■ Task directions: A verbatim copy of the listing is what is needed, minus any pictures.

■ Data excerpts:
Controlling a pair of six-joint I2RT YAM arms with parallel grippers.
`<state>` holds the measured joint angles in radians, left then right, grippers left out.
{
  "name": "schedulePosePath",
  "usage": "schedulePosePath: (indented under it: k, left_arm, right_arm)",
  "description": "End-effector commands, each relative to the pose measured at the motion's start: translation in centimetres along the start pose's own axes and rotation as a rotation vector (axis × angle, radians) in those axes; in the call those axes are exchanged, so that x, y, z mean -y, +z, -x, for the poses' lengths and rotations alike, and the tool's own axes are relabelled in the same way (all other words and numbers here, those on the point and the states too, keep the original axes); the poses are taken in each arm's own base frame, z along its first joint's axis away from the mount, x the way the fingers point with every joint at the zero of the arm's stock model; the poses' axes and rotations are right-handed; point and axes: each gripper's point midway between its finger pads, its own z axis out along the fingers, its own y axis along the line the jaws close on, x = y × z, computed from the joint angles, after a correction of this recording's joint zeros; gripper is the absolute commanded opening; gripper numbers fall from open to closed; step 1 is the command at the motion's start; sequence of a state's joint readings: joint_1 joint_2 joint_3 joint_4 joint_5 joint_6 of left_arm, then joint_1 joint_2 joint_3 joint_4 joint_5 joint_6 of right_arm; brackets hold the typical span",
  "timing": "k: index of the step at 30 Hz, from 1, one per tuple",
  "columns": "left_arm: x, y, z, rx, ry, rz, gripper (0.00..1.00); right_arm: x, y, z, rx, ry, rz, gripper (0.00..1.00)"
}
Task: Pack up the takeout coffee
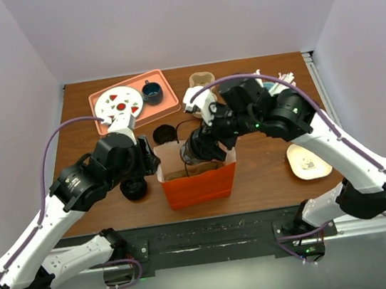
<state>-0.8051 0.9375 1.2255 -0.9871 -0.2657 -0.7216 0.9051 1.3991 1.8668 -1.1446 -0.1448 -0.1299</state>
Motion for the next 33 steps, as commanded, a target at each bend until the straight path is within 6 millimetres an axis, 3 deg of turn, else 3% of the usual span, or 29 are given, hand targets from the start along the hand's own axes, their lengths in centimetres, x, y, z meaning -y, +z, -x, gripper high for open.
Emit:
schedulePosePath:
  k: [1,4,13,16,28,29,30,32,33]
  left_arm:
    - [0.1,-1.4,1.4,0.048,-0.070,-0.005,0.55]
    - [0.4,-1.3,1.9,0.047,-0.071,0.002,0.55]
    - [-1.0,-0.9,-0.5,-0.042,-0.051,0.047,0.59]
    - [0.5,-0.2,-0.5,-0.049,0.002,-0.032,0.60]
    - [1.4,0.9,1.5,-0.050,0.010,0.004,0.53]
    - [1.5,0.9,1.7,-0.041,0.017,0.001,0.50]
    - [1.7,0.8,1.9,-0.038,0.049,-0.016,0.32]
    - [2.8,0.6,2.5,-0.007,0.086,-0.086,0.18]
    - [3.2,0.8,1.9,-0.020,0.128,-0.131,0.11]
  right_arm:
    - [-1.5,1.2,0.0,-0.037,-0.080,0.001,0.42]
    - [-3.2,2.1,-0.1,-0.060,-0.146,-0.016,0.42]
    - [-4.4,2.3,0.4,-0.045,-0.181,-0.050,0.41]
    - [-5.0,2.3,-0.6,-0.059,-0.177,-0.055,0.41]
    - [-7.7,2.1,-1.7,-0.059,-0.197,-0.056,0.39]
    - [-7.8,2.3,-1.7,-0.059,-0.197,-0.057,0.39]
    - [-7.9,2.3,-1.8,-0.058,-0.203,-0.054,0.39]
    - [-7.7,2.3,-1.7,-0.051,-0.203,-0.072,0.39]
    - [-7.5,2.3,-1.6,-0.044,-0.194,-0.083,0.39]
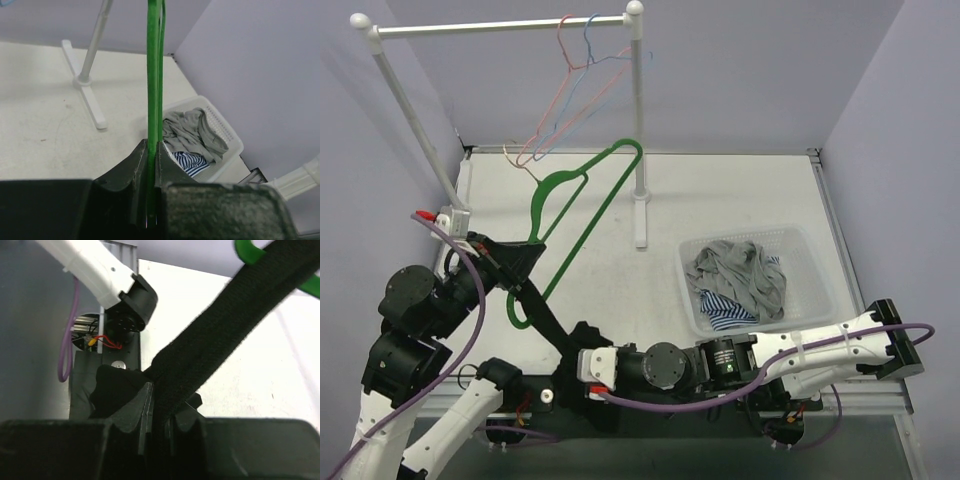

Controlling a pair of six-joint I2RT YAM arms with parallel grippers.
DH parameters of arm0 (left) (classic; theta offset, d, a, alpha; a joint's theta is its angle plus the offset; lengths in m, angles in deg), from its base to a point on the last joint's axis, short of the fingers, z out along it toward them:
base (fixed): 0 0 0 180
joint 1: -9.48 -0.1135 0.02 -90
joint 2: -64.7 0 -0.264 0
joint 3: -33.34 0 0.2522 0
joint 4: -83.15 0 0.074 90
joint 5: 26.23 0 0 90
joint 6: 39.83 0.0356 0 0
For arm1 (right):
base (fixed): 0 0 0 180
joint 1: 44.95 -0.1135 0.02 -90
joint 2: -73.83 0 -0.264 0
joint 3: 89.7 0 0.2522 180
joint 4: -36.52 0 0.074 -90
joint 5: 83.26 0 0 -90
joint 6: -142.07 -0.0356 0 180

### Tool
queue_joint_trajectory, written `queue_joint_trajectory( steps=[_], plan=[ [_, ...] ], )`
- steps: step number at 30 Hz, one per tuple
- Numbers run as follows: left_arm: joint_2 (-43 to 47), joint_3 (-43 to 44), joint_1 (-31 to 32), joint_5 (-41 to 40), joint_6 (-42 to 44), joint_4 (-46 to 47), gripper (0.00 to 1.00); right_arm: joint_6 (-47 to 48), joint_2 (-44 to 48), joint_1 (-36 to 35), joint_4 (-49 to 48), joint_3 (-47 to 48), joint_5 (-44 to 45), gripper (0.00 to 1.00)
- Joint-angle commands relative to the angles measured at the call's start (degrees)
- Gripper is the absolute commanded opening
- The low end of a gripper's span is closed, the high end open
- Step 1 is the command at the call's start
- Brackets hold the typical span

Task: Remove the tank top from the hanger

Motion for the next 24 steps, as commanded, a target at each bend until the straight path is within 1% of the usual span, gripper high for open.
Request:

■ Solution to this problem:
Controlling a pair of six-joint I2RT YAM arms with parallel grippers.
`<state>` holds the measured joint angles in radians, left then right, grippers left out.
{
  "name": "schedulePosePath",
  "usage": "schedulePosePath: (indented under it: k, left_arm, right_arm)",
  "description": "End-effector commands, each relative to the pose measured at the motion's start: translation in centimetres along the start pose's own axes and rotation as a rotation vector (axis × angle, radians) in those axes; in the call those axes are exchanged, so that x, y, z mean -y, +z, -x, for the poses' lengths and rotations alike, and the tool's own axes are relabelled in the same way (all other words and numbers here, those on the point and the states too, keep the original axes); the poses are taken in each arm's own base frame, z along its first joint's axis away from the mount, x the way the fingers point with every joint at the zero of the arm's stock model; the poses' axes and rotations are right-handed; point and axes: each gripper's point midway between its finger pads, its own z axis out along the fingers, its own y axis along the line the jaws close on, x = y × z, computed from the joint angles, after a correction of this recording's joint zeros; gripper is the absolute commanded opening; gripper numbers fall from open to closed; step 1 is the command at the motion's start; sequence of a state's joint readings: joint_1 joint_2 joint_3 joint_4 joint_5 joint_6 of left_arm, then joint_1 joint_2 joint_3 joint_4 joint_5 joint_6 of right_arm; brackets hold the typical span",
  "timing": "k: index of the step at 30 Hz, from 1, one per tuple",
  "columns": "left_arm: x, y, z, rx, ry, rz, gripper (0.00..1.00); right_arm: x, y, z, rx, ry, rz, gripper (0.00..1.00)"
}
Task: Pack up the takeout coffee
<state>-0.8051 0.9375 1.2255 -0.9871 -0.2657 -0.7216 0.9051 1.3991 1.8668 -1.1446 -0.1448 -0.1299</state>
Motion for the next 33 steps, as commanded, a target at each bend until the straight path is within 6 millimetres an axis, 3 deg of turn, else 3% of the usual span, or 29 are given, hand targets from the start along the hand's own axes, their lengths in centimetres, x, y, z meaning -y, +z, -x, gripper high for open.
Emit:
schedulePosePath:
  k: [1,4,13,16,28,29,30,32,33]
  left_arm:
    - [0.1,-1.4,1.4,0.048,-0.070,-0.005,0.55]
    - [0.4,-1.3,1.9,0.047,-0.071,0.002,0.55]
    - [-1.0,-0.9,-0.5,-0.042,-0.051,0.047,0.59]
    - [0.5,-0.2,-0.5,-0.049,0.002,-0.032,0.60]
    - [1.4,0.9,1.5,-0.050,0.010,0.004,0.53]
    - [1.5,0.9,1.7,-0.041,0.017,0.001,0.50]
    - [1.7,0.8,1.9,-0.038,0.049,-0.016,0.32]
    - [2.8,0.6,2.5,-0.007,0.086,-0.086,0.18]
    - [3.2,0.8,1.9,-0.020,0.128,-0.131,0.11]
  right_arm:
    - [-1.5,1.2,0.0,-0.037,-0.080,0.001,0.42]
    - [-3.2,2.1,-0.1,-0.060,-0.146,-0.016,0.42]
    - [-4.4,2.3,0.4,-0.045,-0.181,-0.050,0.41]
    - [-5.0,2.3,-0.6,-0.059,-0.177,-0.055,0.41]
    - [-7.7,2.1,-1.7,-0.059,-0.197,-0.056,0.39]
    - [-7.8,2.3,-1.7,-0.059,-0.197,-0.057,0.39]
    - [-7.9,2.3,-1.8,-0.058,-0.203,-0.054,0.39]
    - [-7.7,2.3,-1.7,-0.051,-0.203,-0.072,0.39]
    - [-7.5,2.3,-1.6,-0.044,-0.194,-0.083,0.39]

Controlling a pair of six-joint I2RT YAM arms with parallel grippers.
DH parameters of arm0 (left) (classic; theta offset, d, a, alpha; a joint's theta is its angle plus the offset; lengths in m, angles in deg), from its base to a point on the last joint's axis, short of the fingers, z out along it toward them:
base (fixed): 0 0 0 180
joint 1: -9.48 -0.1135 0.02 -90
joint 2: -64.7 0 -0.264 0
joint 3: -33.34 0 0.2522 0
joint 4: -83.15 0 0.074 90
joint 5: 26.23 0 0 90
joint 6: 39.83 0.0356 0 0
For arm1 (right):
base (fixed): 0 0 0 180
joint 1: 44.95 -0.1135 0.02 -90
joint 2: -73.83 0 -0.264 0
joint 3: 89.7 0 0.2522 180
joint 4: -36.52 0 0.074 -90
joint 5: 83.26 0 0 -90
joint 6: -142.07 -0.0356 0 180

### Tool
queue_joint_trajectory, written `queue_joint_trajectory( steps=[_], plan=[ [_, ...] ], )`
- steps: step number at 30 Hz, one per tuple
- Numbers run as follows: left_arm: joint_2 (-43 to 47), joint_3 (-43 to 44), joint_1 (-31 to 32), joint_5 (-41 to 40), joint_6 (-42 to 44), joint_4 (-46 to 47), gripper (0.00 to 1.00); right_arm: joint_6 (-47 to 48), joint_2 (-44 to 48), joint_1 (-36 to 35), joint_4 (-49 to 48), joint_3 (-47 to 48), joint_5 (-44 to 45), gripper (0.00 to 1.00)
- Joint-angle commands relative to the angles measured at the call's start (degrees)
- Gripper is the absolute commanded opening
- The low end of a gripper's span is closed, the high end open
- Step 1 is the command at the call's start
- Brackets hold the typical span

Task: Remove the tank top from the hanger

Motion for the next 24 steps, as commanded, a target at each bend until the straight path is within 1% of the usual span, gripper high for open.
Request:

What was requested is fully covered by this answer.